Among various types of auxetic metamaterials, the perforated materials with peanut-shaped pores exhibit numerous advantages such as simple fabrication, high load-bearing capability, low stress-concentration level and flexibly tunable mechanical properties, and thus they have received much attention recently. However, one challenging is to make a high-efficient and reversible design of such metamaterials to meet diverse auxetic requirements, without the need to model them through conventional physics- or rule-based methods in time-consuming and case-by-case manner. In this study, a data-driven countermeasure is introduced by coupling back-propagation neural network (BPNN) and genetic algorithm (GA). Firstly, a dataset including microstructure-property pairs is prepared to train BPNN to determine the hidden logic mapping relationship from microstructural parameters to Poisson ratio. Then, GA is employed to optimize the mapping relationship to find the corresponding optimal solutions of microstructural parameters meeting the target Poisson’s ratio.
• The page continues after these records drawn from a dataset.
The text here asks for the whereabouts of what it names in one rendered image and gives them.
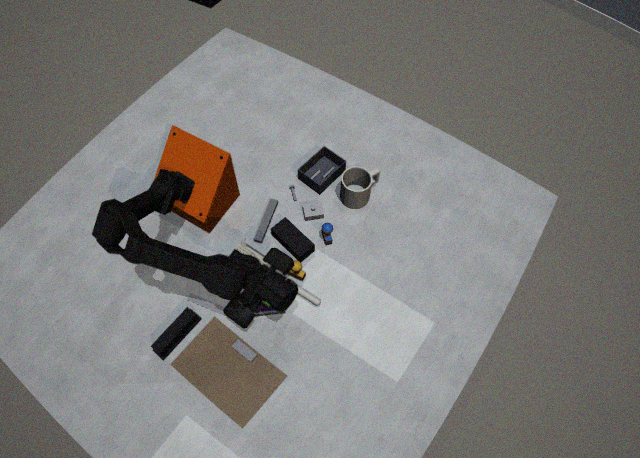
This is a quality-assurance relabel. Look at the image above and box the purple ink pad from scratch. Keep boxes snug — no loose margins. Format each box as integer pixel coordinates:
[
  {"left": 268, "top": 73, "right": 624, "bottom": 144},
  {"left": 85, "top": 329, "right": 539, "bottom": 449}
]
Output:
[{"left": 249, "top": 306, "right": 286, "bottom": 317}]

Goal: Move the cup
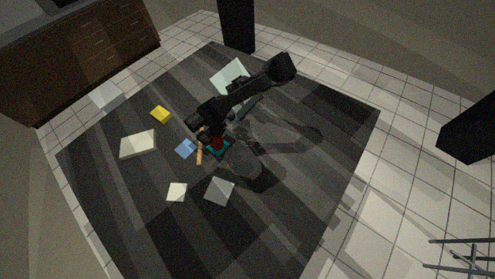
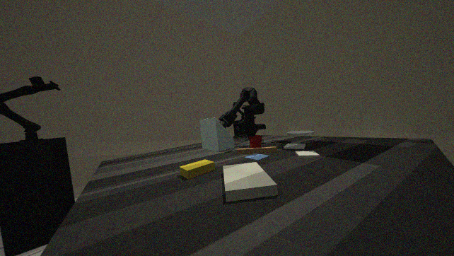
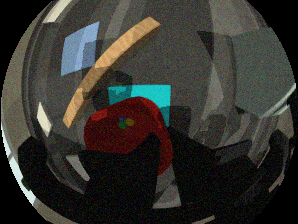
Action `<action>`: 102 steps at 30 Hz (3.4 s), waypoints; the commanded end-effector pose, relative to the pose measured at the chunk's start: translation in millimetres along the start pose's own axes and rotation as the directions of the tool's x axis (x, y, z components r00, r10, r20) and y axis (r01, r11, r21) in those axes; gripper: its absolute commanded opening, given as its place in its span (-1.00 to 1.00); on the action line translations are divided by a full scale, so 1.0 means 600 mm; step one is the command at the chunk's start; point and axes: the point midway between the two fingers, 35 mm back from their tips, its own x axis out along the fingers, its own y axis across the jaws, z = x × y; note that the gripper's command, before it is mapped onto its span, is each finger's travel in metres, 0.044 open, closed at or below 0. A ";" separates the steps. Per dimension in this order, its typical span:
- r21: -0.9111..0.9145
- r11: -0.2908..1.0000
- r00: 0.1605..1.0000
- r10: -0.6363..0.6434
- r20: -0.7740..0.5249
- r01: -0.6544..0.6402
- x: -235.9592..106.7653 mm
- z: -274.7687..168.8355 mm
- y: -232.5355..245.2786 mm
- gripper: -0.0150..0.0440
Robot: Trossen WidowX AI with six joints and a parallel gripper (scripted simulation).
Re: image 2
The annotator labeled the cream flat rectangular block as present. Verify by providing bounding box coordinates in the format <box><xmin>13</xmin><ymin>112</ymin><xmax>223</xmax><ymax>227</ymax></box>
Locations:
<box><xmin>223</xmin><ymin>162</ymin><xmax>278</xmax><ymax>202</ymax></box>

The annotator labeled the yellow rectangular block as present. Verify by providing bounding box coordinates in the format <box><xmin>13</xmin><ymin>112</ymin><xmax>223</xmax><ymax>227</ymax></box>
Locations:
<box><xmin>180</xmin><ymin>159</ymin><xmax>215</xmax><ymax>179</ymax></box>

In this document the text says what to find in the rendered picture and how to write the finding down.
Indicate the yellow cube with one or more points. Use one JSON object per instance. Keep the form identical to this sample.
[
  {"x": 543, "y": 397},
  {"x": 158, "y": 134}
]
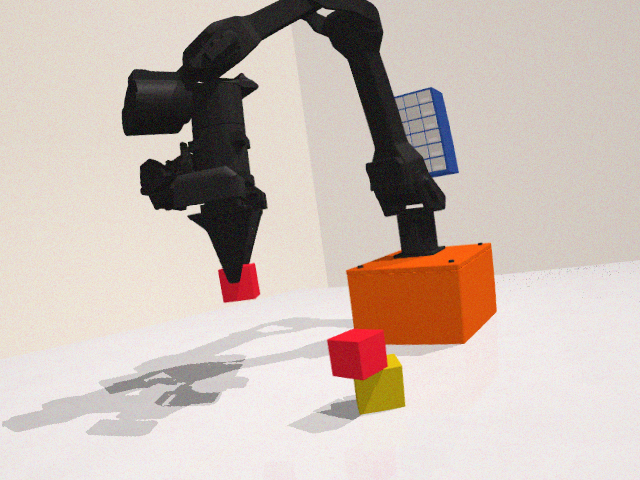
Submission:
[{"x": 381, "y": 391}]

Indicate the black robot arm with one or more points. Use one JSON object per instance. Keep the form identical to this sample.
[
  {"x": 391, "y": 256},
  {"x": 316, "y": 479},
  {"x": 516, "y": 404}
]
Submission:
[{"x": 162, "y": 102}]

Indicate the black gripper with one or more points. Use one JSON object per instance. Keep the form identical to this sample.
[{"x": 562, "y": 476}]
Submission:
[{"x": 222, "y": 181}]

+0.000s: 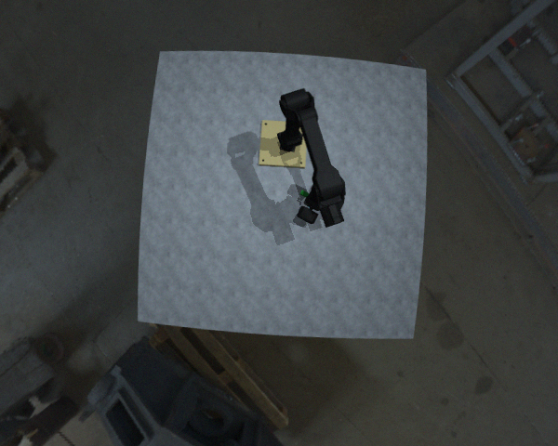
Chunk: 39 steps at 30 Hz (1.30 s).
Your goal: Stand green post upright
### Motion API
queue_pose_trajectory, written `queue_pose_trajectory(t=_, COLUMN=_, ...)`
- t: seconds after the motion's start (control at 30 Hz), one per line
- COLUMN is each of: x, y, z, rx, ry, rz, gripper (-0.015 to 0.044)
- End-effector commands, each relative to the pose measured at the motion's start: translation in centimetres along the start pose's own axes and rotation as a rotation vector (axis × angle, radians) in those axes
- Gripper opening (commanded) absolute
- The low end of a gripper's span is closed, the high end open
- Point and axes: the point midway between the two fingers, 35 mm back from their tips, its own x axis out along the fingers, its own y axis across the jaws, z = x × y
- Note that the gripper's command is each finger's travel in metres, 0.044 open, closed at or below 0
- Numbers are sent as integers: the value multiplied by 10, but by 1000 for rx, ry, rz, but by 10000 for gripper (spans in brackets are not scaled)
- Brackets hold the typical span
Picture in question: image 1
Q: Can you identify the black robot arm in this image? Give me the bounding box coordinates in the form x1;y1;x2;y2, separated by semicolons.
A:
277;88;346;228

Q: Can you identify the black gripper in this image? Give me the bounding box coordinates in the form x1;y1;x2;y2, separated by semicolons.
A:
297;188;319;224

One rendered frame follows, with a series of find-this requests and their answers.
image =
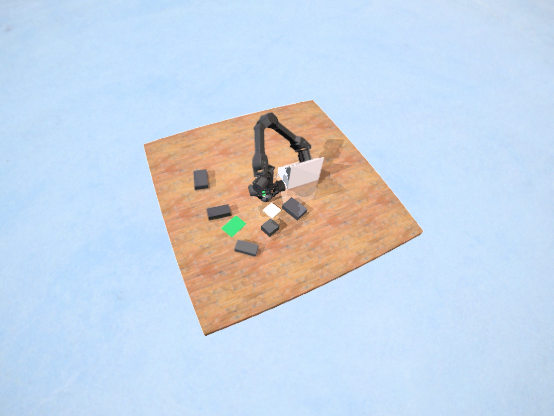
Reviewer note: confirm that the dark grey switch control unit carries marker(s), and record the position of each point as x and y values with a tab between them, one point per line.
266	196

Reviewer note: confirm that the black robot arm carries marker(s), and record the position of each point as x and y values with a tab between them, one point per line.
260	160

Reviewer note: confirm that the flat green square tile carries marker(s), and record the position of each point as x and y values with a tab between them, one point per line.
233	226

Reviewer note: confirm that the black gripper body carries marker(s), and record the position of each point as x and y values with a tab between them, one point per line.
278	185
The efficiency and accuracy of specific optimal designs is verified by the tensile experiment and finite element simulation. Subsequently, more optimal solutions corresponding to positive, zero or negative Poisson’s ratios are achieved under constrained/unconstrained conditions to accelerate the design of auxetic metamaterials by this interdisciplinary tool in which the auxetic characteristics and artificial intelligence are interconnected mutually.